**YOUR TASK**
Find the line that contains "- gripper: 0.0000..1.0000". Copy it and every line after it to the end of the material below, exactly, with no pictures.

**INPUT DATA**
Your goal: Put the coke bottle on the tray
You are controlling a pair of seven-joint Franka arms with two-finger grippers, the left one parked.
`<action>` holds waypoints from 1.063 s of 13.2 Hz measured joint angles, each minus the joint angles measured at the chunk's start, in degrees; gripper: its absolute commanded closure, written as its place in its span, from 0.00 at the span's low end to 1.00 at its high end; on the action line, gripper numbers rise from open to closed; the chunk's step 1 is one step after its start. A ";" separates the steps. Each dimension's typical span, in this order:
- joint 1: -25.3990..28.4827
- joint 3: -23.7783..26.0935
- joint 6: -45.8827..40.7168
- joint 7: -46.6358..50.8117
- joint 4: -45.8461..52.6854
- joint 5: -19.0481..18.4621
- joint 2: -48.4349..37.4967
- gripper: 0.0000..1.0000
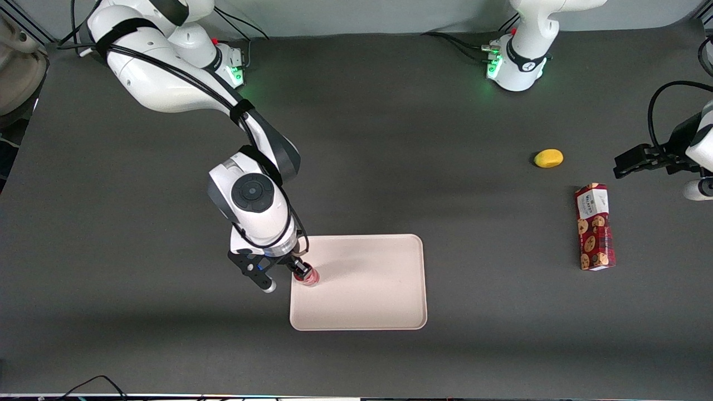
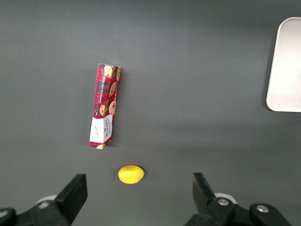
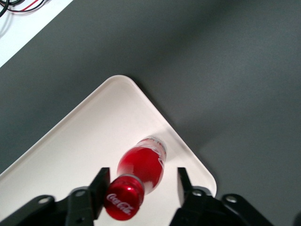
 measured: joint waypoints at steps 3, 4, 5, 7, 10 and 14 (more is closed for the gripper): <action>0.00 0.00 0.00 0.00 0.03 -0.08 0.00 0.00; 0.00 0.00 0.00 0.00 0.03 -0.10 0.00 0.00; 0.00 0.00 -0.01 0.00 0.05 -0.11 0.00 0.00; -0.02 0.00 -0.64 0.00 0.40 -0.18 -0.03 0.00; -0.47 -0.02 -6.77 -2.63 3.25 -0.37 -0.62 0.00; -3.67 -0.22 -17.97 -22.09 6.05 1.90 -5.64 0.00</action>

**WRITTEN ANSWER**
- gripper: 0.0000..1.0000
 measured: joint waypoints at steps 3, 4, 5, 7, 10 and 14 (more is closed for the gripper): <action>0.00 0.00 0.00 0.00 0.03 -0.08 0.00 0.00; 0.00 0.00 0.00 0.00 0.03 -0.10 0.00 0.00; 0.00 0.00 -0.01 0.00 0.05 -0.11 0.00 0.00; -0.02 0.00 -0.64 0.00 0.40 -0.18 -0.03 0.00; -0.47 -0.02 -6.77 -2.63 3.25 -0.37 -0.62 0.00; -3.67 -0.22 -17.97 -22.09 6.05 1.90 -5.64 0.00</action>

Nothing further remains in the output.